[Stored records]
^^^^^^^^
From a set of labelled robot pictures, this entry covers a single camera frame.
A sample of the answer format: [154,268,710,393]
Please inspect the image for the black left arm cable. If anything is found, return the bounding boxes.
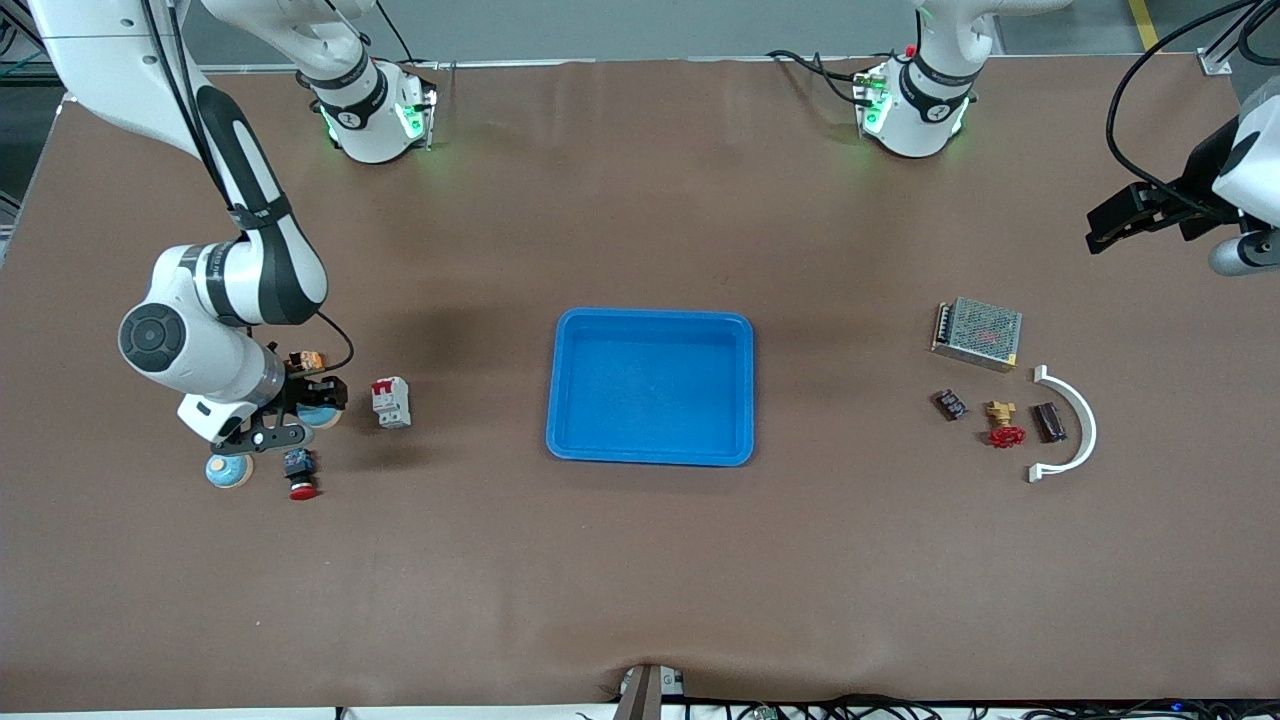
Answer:
[1105,0,1280,216]

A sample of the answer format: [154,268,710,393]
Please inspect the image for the blue plastic tray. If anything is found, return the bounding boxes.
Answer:
[545,307,756,468]

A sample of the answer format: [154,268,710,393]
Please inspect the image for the white curved plastic bracket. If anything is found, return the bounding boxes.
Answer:
[1028,365,1098,484]

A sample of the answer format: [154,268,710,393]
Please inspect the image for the red mushroom emergency stop button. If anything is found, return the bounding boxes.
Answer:
[282,448,321,501]

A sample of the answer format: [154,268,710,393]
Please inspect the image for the black base cable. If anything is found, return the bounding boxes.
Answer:
[375,0,421,66]
[765,48,881,109]

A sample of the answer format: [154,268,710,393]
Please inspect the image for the brown table mat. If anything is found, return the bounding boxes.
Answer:
[0,55,1280,713]

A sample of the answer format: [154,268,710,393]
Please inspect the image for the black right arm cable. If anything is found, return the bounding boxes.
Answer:
[140,0,356,376]

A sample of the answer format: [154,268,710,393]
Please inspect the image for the black right base cable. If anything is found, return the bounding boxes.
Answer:
[375,0,421,66]

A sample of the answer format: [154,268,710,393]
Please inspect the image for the metal mesh power supply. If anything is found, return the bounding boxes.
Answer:
[930,296,1024,374]

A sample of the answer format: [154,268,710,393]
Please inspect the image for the black left base cable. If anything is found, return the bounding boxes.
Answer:
[765,48,881,109]

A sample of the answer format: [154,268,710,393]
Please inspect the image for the black cable bundle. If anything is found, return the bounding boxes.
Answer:
[575,695,1280,720]

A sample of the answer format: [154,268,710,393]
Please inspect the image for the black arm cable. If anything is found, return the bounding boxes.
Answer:
[140,0,356,376]
[1105,0,1280,216]

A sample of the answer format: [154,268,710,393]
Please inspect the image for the white red circuit breaker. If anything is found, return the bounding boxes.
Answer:
[371,376,413,429]

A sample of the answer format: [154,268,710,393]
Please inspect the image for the brass valve red handwheel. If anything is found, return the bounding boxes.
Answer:
[982,400,1027,449]
^^^^^^^^
-- REQUIRED ACTION --
Could each line of the data be written out exactly, with no pictures included?

-- SOLUTION TO THIS TASK --
From a set of labelled robot pictures, this entry covers a single camera frame.
A sample of the answer format: [154,268,710,393]
Please inspect the image for the black left arm cable. If anything is found, return the bounding boxes.
Answer:
[1105,0,1280,216]

A sample of the answer format: [154,268,710,393]
Please inspect the image for the blue plastic tray. If anything is found, return the bounding boxes.
Answer:
[545,307,756,468]

A sample of the answer format: [154,268,710,393]
Please inspect the image for the white curved plastic bracket. If anything is found, return the bounding boxes.
Answer:
[1028,365,1098,484]

A sample of the answer format: [154,268,710,393]
Please inspect the image for the red mushroom emergency stop button. If anything is found, return the bounding boxes.
Answer:
[282,448,321,501]

A sample of the answer format: [154,268,710,393]
Please inspect the image for the black base cable. If anything is found, return the bounding boxes.
Answer:
[375,0,421,66]
[765,48,881,109]

A sample of the answer format: [154,268,710,393]
Please inspect the image for the brown table mat. If anything is found, return the bounding boxes.
Answer:
[0,55,1280,713]

A sample of the answer format: [154,268,710,393]
Please inspect the image for the black right arm cable. If anything is found, return the bounding boxes.
Answer:
[140,0,356,376]

A sample of the answer format: [154,268,710,393]
Please inspect the image for the black right base cable. If anything is found, return the bounding boxes.
Answer:
[375,0,421,66]

A sample of the answer format: [154,268,710,393]
Please inspect the image for the metal mesh power supply. If anything is found, return the bounding boxes.
Answer:
[930,296,1024,374]

A sample of the answer format: [154,268,710,393]
Please inspect the image for the black left base cable. If anything is found, return the bounding boxes.
Answer:
[765,48,881,109]

A sample of the answer format: [154,268,710,393]
Please inspect the image for the black cable bundle. If anything is found, return the bounding boxes.
Answer:
[575,695,1280,720]

A sample of the answer format: [154,268,710,393]
Please inspect the image for the black arm cable. If anything is found, return the bounding boxes.
Answer:
[140,0,356,376]
[1105,0,1280,216]

A sample of the answer format: [154,268,710,393]
Please inspect the image for the white red circuit breaker. If anything is found, return the bounding boxes.
Answer:
[371,376,413,429]

A sample of the answer format: [154,268,710,393]
Please inspect the image for the brass valve red handwheel. If anything is found, return the bounding boxes.
Answer:
[982,400,1027,449]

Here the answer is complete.